Vemos en la primera lectura del día que los Apóstoles, cuando anuncian a Jesús, no comienzan por Él, sino por la historia del pueblo. De hecho, Jesús no se entiende sin esa historia, ya que Él es precisamente el fin de la historia, hacia el que la historia se dirige y camina. Así, no se puede entender un cristiano fuera del pueblo de Dios. El cristiano no es una mónada [1], sino que pertenece a un pueblo: la Iglesia. Un cristiano sin Iglesia es algo puramente ideal, no es real.
No se puede entender un cristiano solo, como no se puede entender a Jesucristo solo. Jesucristo no cayó del cielo como un héroe que vino a salvarnos. No. Jesucristo tiene historia. Podemos decir, porque es verdad, que Dios tiene historia, porque quiso caminar con nosotros.
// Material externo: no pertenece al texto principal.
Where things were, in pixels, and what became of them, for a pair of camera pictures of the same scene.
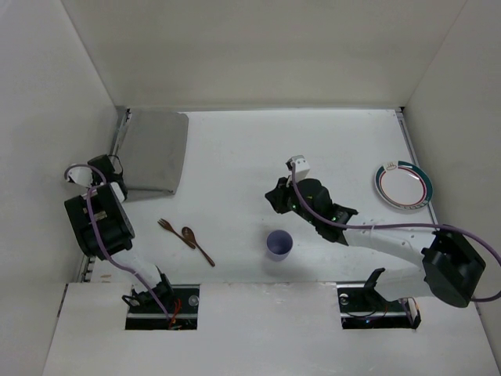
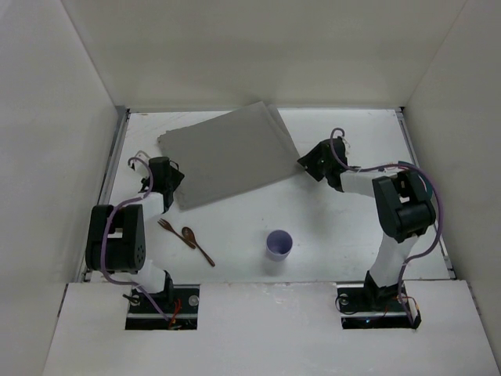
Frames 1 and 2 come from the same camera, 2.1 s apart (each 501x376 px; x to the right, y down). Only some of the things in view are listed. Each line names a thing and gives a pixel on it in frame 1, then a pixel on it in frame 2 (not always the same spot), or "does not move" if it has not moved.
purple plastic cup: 279,244 does not move
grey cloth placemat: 153,151 → 226,154
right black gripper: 280,197 → 313,160
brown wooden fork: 167,225 does not move
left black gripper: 103,168 → 172,180
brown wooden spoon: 189,235 does not move
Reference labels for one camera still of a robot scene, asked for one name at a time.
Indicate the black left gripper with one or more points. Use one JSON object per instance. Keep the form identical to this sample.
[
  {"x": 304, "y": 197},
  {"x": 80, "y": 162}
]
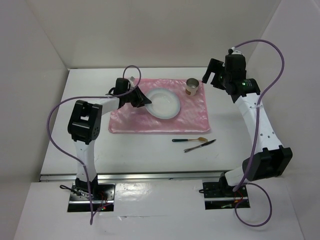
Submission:
[{"x": 139, "y": 101}]

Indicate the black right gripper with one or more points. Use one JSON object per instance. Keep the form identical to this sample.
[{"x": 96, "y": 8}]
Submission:
[{"x": 215, "y": 66}]

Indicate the white ribbed plate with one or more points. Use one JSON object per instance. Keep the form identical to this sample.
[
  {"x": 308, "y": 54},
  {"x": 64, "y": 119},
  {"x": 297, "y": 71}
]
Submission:
[{"x": 165, "y": 103}]

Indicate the metal cup with paper sleeve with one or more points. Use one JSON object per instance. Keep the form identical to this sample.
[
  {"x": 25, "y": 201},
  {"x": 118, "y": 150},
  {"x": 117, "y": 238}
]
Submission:
[{"x": 191, "y": 86}]

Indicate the pink rose satin placemat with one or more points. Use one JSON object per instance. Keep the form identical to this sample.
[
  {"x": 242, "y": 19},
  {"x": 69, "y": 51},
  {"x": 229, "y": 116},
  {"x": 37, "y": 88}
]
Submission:
[{"x": 192, "y": 118}]

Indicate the green handled gold fork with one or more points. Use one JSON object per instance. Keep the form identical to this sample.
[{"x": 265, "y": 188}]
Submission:
[{"x": 200, "y": 139}]

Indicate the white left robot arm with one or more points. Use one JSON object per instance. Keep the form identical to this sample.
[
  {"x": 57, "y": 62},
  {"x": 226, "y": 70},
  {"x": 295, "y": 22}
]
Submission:
[{"x": 85, "y": 125}]

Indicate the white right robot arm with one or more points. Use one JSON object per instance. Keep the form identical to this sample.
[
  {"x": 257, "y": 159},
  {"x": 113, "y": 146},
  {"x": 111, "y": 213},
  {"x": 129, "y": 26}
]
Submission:
[{"x": 268, "y": 157}]

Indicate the silver table knife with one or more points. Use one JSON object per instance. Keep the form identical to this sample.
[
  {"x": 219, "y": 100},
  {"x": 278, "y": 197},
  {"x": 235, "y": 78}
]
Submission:
[{"x": 187, "y": 150}]

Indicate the aluminium rail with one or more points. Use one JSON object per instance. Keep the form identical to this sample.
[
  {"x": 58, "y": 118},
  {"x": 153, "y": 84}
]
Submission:
[{"x": 138, "y": 176}]

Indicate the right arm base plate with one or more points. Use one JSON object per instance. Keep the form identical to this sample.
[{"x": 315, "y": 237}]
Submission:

No se puede entender a Jesucristo sin historia. Por eso, tampoco se puede entender a un cristiano sin historia, un cristiano sin pueblo, un cristiano sin Iglesia. Sería una cosa de laboratorio, artificial, algo que no puede dar vida.
Además, el pueblo de Dios, camina con una promesa. Esta dimensión es importante que la tengamos presente en nuestra vida: la dimensión de la memoria. Un cristiano tiene memoria de la historia de su pueblo, del camino que el pueblo ha hecho, de su Iglesia. La memoria de todo su pasado. Y ese pueblo, ¿adónde va? Hacia la promesa definitiva. Es un pueblo que camina hacia la plenitud; un pueblo elegido que tiene una promesa en el futuro y camina hacia esa promesa, hacia el cumplimiento de esa promesa. Por eso, un cristiano en la Iglesia es un hombre o una mujer con esperanza: esperanza en la promesa. Que no es expectativa: no, no. Es otra cosa: es esperanza. La que no defrauda.
Mirando atrás, el cristiano es una persona de memoria: ¡pídele siempre la gracia de la memoria! Mirando adelante, el cristiano es un hombre o una mujer de esperanza. Y en el presente, el cristiano sigue el camino de Dios y renueva la Alianza con Dios. Continuamente dice al Señor: ‘Sí, quiero los mandamientos, quiero tu voluntad, quiero seguirte’. Es un hombre de alianza, y la alianza la celebramos todos los días en la Misa: es pues una mujer o un hombre eucarístico.
Pensemos —nos vendrá bien pensarlo hoy— cómo es nuestra identidad cristiana. Nuestra identidad cristiana es pertenencia a un pueblo: la Iglesia. Sin eso, no somos cristianos. Entramos en la Iglesia con el bautismo: ahí somos cristianos. Y por eso, tened la costumbre de pedir la gracia de la memoria, la memoria del camino que hizo el pueblo de Dios y también la memoria personal: lo que ha hecho Dios conmigo, en mi vida, cómo me ha hecho caminar… Pidamos la gracia de la esperanza, que no es optimismo: no, no. Es otra cosa. Y pedir la gracia de renovar todos los días la Alianza con el Señor que nos ha llamado. Que el Señor nos dé estas tres gracias, que son necesarias para la identidad cristiana: memoria, esperanza y alianza.
[1] Mónada: del griego μονάς monas, "unidad", o μόνος monos, "uno", "solo", "único" (N del T).